* **What to produce**:
In the listing below, repeat exactly every line from the first through the line containing "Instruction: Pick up", with nothing else.
Top of Task inputs
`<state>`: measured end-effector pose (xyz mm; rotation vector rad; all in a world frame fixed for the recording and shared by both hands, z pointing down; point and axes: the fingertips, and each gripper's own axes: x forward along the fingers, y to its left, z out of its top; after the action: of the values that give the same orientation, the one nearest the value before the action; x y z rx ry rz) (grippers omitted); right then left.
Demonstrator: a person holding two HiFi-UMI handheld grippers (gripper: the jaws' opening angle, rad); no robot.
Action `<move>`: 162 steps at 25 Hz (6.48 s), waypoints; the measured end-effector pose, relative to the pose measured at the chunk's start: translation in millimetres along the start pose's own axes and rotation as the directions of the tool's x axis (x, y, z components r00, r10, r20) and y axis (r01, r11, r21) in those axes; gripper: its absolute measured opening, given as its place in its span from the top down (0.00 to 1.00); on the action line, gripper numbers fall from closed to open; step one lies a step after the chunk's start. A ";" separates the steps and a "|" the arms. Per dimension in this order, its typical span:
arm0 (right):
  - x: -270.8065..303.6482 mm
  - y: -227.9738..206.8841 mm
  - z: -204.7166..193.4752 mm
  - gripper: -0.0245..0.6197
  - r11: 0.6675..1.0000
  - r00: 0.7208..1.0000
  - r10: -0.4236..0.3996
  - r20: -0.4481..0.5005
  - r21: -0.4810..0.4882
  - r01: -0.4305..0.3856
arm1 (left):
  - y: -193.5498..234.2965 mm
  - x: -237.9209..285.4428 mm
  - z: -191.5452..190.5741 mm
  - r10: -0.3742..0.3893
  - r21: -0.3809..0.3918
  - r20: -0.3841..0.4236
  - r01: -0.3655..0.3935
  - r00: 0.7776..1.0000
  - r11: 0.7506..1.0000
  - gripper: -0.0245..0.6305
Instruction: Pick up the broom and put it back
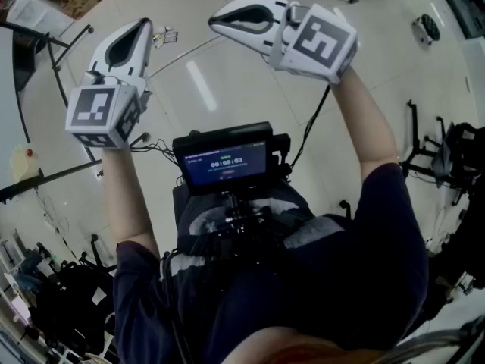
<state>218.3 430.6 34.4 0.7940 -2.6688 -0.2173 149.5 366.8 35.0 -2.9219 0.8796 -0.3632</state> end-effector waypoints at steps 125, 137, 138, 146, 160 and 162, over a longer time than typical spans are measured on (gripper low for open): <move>535.4 -184.0 -765.7 0.93 0.969 0.898 0.171 -0.406 0.236 -0.078 | 214.7 434.6 -1113.1 -0.353 0.046 -0.802 0.639 0.482 0.767 0.75; 536.3 -180.7 -774.4 0.93 0.964 0.885 0.200 -0.421 0.247 -0.100 | 213.6 438.8 -1114.7 -0.434 -0.104 -0.791 0.604 0.431 0.790 0.81; 537.3 -179.5 -772.8 0.93 0.965 0.886 0.204 -0.418 0.240 -0.108 | 214.7 438.9 -1114.1 -0.436 -0.120 -0.787 0.584 0.437 0.803 0.82; 537.7 -179.9 -778.7 0.93 0.966 0.884 0.172 -0.434 0.250 -0.065 | 221.5 437.5 -1109.1 -0.428 -0.125 -0.781 0.558 0.455 0.821 0.84; 548.5 -189.3 -768.8 0.93 0.946 0.907 0.145 -0.395 0.325 -0.010 | 268.8 427.4 -1025.7 -0.379 -0.106 -0.687 0.430 0.620 0.897 0.84; 552.2 -190.6 -768.9 0.93 0.944 0.904 0.134 -0.407 0.330 0.009 | 277.4 424.9 -1012.7 -0.356 -0.089 -0.675 0.408 0.646 0.908 0.84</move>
<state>165.4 -69.8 858.6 0.7430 -2.3283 0.3851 97.2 -96.7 1067.2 -2.8752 0.2201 -1.5417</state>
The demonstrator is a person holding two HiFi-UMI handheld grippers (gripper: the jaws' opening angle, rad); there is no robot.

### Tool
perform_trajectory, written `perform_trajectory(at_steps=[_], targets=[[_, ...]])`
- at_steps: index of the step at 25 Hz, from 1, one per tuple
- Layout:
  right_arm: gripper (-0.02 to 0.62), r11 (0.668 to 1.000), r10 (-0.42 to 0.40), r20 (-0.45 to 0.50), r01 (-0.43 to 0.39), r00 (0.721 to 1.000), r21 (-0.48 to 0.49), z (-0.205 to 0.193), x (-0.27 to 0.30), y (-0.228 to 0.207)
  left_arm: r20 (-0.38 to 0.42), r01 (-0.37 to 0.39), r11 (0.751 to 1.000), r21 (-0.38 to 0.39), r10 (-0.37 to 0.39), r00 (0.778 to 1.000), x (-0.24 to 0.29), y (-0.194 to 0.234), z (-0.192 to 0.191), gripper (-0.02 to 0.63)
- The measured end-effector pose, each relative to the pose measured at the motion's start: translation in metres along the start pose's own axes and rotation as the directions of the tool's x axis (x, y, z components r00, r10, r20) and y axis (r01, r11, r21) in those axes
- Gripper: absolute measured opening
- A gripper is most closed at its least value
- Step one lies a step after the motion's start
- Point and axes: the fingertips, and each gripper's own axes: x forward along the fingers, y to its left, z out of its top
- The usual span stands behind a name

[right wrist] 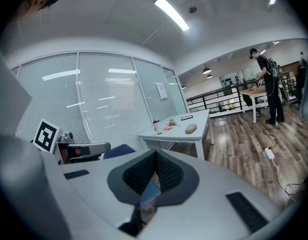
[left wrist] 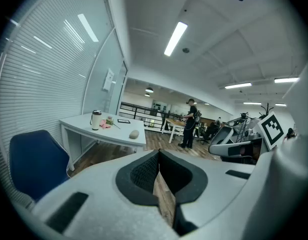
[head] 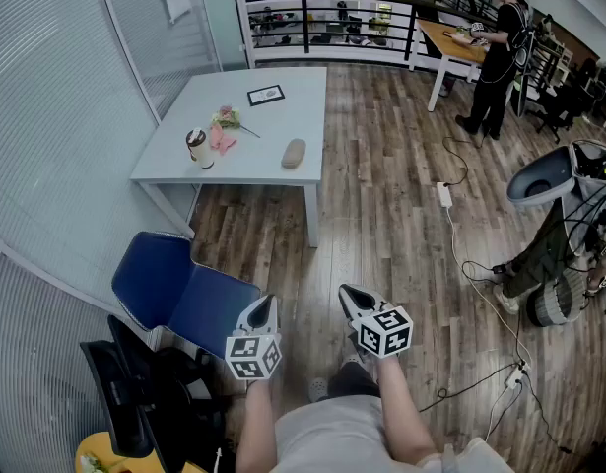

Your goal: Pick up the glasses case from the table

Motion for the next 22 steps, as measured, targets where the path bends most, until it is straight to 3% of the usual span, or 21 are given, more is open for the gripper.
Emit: perform_trajectory(at_steps=[12, 17, 22], targets=[[-0.003, 1.000, -0.005, 0.010, 0.005, 1.000, 0.000, -0.008, -0.005, 0.005, 0.009, -0.006, 1.000, 0.017, 0.006, 1.000, -0.011, 0.001, -0.006, 0.011], [0.017, 0.999, 0.025, 0.058, -0.027, 0.998, 0.026, 0.003, -0.007, 0.010, 0.021, 0.015, 1.000, 0.022, -0.015, 1.000, -0.011, -0.001, 0.001, 0.014], [0.080, 0.999, 0.036, 0.049, -0.037, 0.998, 0.033, -0.002, -0.011, 0.009, 0.028, 0.021, 0.999, 0.029, -0.022, 0.999, -0.012, -0.004, 0.001, 0.097]])
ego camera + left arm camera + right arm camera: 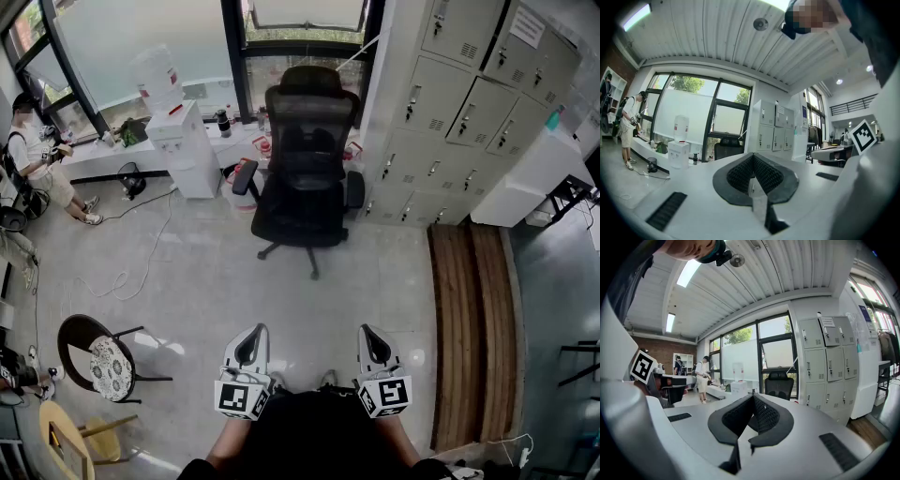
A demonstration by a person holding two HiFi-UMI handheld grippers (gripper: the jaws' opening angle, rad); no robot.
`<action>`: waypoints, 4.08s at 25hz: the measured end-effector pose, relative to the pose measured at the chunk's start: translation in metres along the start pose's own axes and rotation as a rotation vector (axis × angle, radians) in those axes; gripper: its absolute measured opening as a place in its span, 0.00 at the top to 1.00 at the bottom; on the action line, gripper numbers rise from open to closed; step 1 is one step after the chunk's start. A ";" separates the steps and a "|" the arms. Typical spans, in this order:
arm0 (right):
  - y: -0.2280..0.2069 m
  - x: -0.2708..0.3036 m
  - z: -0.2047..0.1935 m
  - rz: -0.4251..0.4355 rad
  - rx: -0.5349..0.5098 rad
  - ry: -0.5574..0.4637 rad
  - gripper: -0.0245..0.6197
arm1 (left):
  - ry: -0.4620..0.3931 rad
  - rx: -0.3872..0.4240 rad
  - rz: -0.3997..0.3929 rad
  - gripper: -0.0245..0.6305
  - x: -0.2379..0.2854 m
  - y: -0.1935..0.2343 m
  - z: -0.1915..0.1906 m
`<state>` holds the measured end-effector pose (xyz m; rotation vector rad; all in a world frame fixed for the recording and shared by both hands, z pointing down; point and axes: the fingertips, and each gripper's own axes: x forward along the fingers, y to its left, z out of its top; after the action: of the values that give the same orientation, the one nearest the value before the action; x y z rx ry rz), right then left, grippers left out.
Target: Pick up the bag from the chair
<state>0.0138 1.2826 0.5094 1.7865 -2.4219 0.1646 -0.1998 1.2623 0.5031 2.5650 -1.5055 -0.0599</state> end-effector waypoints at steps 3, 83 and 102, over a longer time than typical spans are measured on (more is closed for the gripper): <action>0.000 -0.002 -0.001 0.002 0.000 0.002 0.96 | 0.004 0.000 0.003 0.96 -0.001 -0.001 -0.004; -0.188 0.464 -0.010 0.232 -0.014 0.214 0.72 | 0.154 -0.037 -0.021 0.65 0.467 0.163 -0.031; -0.288 0.667 -0.076 0.253 -0.060 0.485 0.71 | 0.390 -0.076 -0.028 0.61 0.653 0.265 -0.115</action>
<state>0.0974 0.5824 0.6993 1.2277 -2.2491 0.4825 -0.0946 0.5821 0.6923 2.3613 -1.2932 0.3522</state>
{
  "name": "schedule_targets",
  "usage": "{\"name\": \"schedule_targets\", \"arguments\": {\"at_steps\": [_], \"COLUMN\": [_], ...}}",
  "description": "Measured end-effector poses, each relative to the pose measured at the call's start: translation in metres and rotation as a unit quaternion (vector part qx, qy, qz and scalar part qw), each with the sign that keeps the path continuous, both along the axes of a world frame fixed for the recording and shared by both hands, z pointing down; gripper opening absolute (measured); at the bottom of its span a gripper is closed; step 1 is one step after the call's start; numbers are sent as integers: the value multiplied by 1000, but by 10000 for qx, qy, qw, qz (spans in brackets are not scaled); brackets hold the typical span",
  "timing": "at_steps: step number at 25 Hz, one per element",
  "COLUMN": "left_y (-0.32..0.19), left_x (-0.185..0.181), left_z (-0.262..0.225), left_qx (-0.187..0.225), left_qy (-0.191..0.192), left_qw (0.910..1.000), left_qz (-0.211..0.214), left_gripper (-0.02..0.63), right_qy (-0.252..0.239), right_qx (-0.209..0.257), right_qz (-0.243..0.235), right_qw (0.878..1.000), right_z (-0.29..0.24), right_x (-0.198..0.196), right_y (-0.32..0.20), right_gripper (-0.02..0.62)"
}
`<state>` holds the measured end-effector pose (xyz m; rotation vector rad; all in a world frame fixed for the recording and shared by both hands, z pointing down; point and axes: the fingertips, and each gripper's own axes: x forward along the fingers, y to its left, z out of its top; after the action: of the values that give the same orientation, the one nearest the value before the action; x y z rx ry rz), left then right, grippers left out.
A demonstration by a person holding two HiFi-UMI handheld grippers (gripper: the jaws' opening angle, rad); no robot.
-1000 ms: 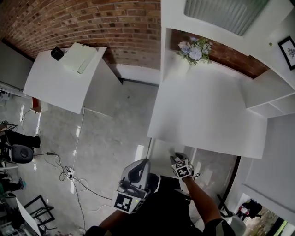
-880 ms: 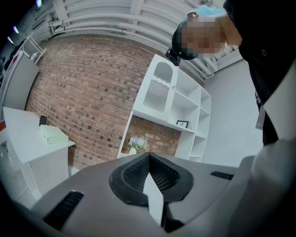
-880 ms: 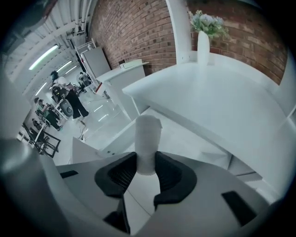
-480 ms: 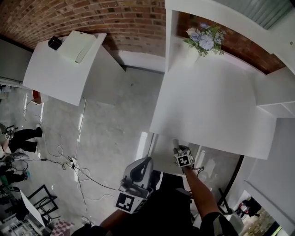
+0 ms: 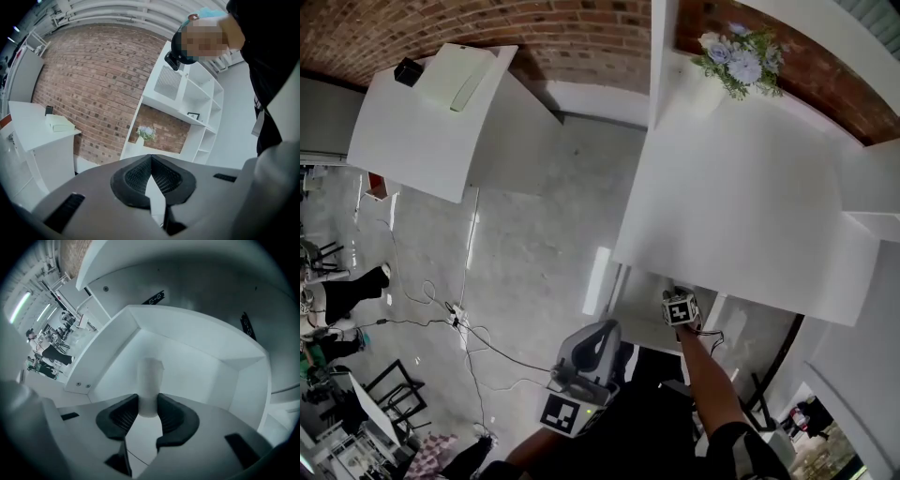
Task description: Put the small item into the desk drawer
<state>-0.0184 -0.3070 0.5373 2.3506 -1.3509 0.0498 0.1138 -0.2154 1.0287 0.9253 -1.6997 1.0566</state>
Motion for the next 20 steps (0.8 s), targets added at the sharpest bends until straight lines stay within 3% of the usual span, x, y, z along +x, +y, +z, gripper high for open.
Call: {"name": "schedule_targets", "arguments": {"at_steps": [13,20], "left_y": [9,15], "left_x": [1,0], "left_z": [17,12], "left_qx": [-244,-170], "left_qy": [108,172], "left_qw": [9996,9996], "left_qz": [-136,-113], "left_gripper": [23,23], "right_qy": [246,336], "right_qx": [-223,-196], "right_qz": [211,287], "right_qw": [9992,9988], "right_z": [23,25], "right_x": [13,20], "right_y": [7,11], "right_gripper": [158,184]}}
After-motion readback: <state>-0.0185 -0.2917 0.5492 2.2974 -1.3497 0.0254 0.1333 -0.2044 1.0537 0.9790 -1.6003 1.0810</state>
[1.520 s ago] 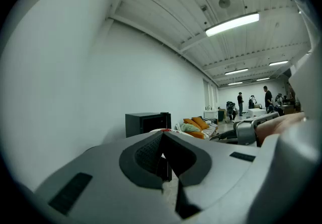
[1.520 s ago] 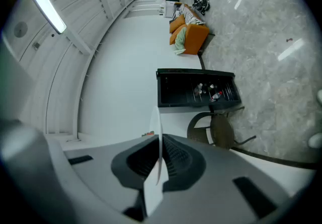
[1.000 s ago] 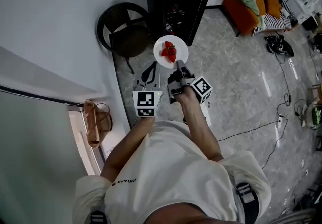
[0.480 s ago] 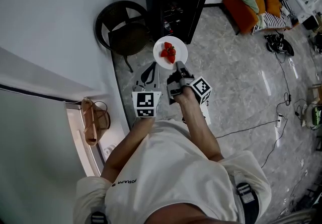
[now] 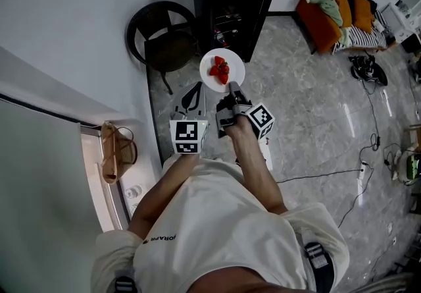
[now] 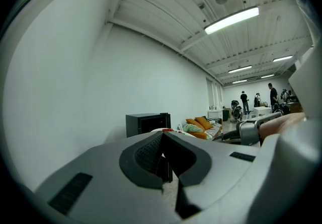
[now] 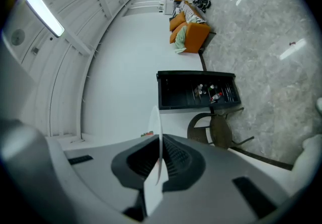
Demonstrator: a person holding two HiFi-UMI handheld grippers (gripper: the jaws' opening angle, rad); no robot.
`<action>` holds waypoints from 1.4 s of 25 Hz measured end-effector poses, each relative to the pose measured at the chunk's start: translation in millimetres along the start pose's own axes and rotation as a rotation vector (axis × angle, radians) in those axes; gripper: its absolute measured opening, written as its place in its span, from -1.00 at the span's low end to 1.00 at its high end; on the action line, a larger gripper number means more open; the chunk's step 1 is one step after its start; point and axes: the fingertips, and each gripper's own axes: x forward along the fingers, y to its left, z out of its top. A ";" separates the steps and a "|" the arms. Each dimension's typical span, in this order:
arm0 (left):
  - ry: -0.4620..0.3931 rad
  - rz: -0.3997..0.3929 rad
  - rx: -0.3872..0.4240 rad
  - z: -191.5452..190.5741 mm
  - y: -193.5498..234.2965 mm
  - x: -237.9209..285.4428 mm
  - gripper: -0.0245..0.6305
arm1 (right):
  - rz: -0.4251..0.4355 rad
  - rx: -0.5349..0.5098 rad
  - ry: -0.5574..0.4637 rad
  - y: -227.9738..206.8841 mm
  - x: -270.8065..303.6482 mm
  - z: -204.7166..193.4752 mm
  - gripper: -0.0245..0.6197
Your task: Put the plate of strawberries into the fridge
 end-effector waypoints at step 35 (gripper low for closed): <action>0.060 -0.069 -0.034 -6.4 53.8 255.0 -0.92 | -0.077 -0.016 -0.053 -11.7 214.8 112.6 -0.86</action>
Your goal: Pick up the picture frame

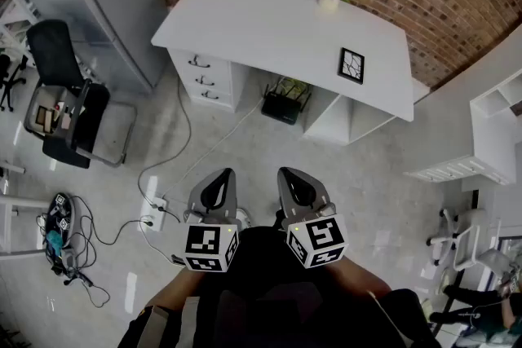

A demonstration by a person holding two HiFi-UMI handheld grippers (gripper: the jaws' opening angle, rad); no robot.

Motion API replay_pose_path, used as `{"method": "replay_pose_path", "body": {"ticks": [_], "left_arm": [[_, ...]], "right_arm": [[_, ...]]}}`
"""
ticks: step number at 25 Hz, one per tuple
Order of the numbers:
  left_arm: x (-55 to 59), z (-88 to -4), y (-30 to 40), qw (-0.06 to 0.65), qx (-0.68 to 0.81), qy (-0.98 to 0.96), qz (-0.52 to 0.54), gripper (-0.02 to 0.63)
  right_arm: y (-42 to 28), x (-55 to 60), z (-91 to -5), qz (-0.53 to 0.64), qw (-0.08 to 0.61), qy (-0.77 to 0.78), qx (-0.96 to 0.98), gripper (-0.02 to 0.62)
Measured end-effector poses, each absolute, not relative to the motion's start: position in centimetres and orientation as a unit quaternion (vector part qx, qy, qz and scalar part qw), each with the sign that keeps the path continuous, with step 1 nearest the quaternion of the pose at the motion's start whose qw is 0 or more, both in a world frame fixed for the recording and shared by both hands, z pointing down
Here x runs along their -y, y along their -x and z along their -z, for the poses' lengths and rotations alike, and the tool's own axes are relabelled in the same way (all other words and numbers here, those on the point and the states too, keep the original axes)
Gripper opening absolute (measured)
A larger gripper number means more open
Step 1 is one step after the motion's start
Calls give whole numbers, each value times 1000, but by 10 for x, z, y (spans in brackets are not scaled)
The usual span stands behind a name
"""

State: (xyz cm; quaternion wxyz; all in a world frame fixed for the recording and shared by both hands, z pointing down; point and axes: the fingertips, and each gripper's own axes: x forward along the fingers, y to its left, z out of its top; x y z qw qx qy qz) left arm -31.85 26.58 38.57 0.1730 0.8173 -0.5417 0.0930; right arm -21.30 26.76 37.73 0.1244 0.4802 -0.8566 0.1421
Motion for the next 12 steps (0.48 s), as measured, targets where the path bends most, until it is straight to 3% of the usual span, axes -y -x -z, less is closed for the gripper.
{"method": "replay_pose_path", "body": {"ticks": [12], "left_arm": [[-265,-387,316,172,538,-820,-94,2]], "right_arm": [[211,-267,-378,-139,123,-485,855,0]]}}
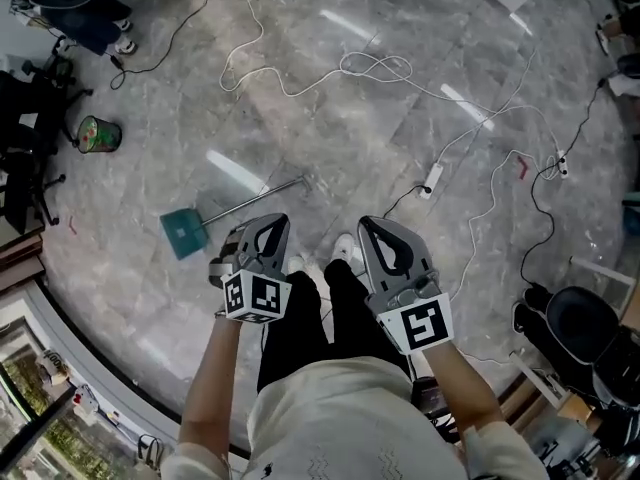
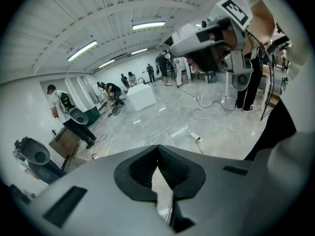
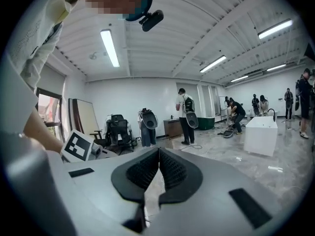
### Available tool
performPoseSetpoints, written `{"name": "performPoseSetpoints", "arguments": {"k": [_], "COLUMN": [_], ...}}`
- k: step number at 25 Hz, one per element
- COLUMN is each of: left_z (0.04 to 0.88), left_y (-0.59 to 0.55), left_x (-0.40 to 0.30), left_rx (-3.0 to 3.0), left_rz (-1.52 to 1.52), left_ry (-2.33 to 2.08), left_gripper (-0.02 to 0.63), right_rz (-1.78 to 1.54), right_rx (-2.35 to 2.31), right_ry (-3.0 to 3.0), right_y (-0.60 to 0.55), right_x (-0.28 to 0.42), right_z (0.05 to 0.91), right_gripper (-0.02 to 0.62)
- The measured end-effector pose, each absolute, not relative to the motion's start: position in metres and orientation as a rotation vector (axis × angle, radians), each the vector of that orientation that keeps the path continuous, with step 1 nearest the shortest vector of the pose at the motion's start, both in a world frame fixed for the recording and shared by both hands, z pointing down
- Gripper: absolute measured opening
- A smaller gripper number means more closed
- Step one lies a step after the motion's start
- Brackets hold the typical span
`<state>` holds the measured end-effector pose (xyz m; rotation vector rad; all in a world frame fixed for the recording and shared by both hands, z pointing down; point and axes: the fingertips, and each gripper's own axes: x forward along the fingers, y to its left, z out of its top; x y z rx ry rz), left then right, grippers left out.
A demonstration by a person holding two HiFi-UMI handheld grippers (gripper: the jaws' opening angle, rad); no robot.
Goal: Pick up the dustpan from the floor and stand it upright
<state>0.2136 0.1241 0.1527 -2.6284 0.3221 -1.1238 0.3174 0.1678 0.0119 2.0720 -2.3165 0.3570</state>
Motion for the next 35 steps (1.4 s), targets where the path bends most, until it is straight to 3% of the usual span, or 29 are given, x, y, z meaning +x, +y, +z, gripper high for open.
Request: {"name": "performPoseSetpoints", "arguments": {"k": [9, 18, 21, 28, 35], "left_z": [0.35, 0.616, 0.709, 0.903, 1.018], "left_y": [0.06, 0.003, 0.002, 0.015, 0.012], "left_x": [0.234, 0.237, 0.229, 0.201, 0.19], "left_rx": [-2.456, -2.274, -2.229, -2.106, -2.136], "left_rz": [-1.468, -1.702, -1.764, -1.906, -1.978], "left_ry": [0.093, -0.102, -0.13, -0.243, -0.203], "left_gripper": [0.012, 0.017, 0.092, 0.123, 0.13], "right_rz": [0.58, 0.741, 0.764, 0.861, 0.767], "right_rx": [2.053, 1.996, 2.009, 1.936, 1.927], "right_ry": [-2.274, -2.145, -2.135, -2.136, -2.174], "right_y": [0.093, 0.045, 0.047, 0.074, 0.073], "right_x": [0.329, 0.332, 0.332, 0.317, 0.32], "right_z": [0.133, 0.333, 0.403, 0.564, 0.656], "right_gripper": [0.017, 0.017, 0.017, 0.017, 0.017]}}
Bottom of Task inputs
* **Written answer**:
`<state>`: measured end-effector pose (xyz mm; rotation vector rad; all in a world frame fixed for the recording and shared by both hands, z pointing down; point and axes: the fingertips, and each gripper's own axes: x forward along the fingers, y to its left, z out of its top; after the action: of the values that give the same orientation, the one nearest the value before the action; x y z rx ry rz) (grippers omitted); right then left.
Demonstrator: a person holding two HiFi-UMI handheld grippers (gripper: the jaws' opening angle, rad); no robot.
Action `<move>`: 162 steps at 25 Hz (6.48 s), waypoints; the measured end-effector pose, relative to the pose measured at the chunk's start: translation in millimetres along the start pose's own axes and rotation as the directions of the tool's x axis (x, y, z components r00, r10, r20) and y axis (r01, r11, r21) in those axes; gripper: its absolute measured opening, given as its place in its span from the top down (0.00 to 1.00); on the action line, gripper numbers fall from closed to open; step one lies a step after the chunk's start. A ";" separates the steps and a "|" the arms. Per dimension in this order, its typical span:
arm0 (right):
  - x: -270.8065..303.6482 mm
  - y: -227.9738..206.8841 mm
  - z: -204.7166..193.4752 mm
  - gripper: -0.0245..0.6197
  - r11: 0.6675..1.0000
  - r00: 0.7208..1.0000
  - r10: -0.4236..0.3996
  - r20: -0.4481..0.5005
  - r21: -0.4810..0.4882
  - r01: -0.4305..0.3856
arm1 (left):
  - y: -193.5498..234.2965 mm
  - x: -237.9209..285.4428 mm
  - z: -191.5452..190.5741 mm
  - r10: -0.3742..0.3893
  - r21: -0.3809..0.3918
  - r20: -0.3841..0.4236
  - r01: -0.3655..0.3935
  - r00: 0.7776..1.0000
  - r11: 0.7506..1.0000
  - gripper: -0.0245..0.6305
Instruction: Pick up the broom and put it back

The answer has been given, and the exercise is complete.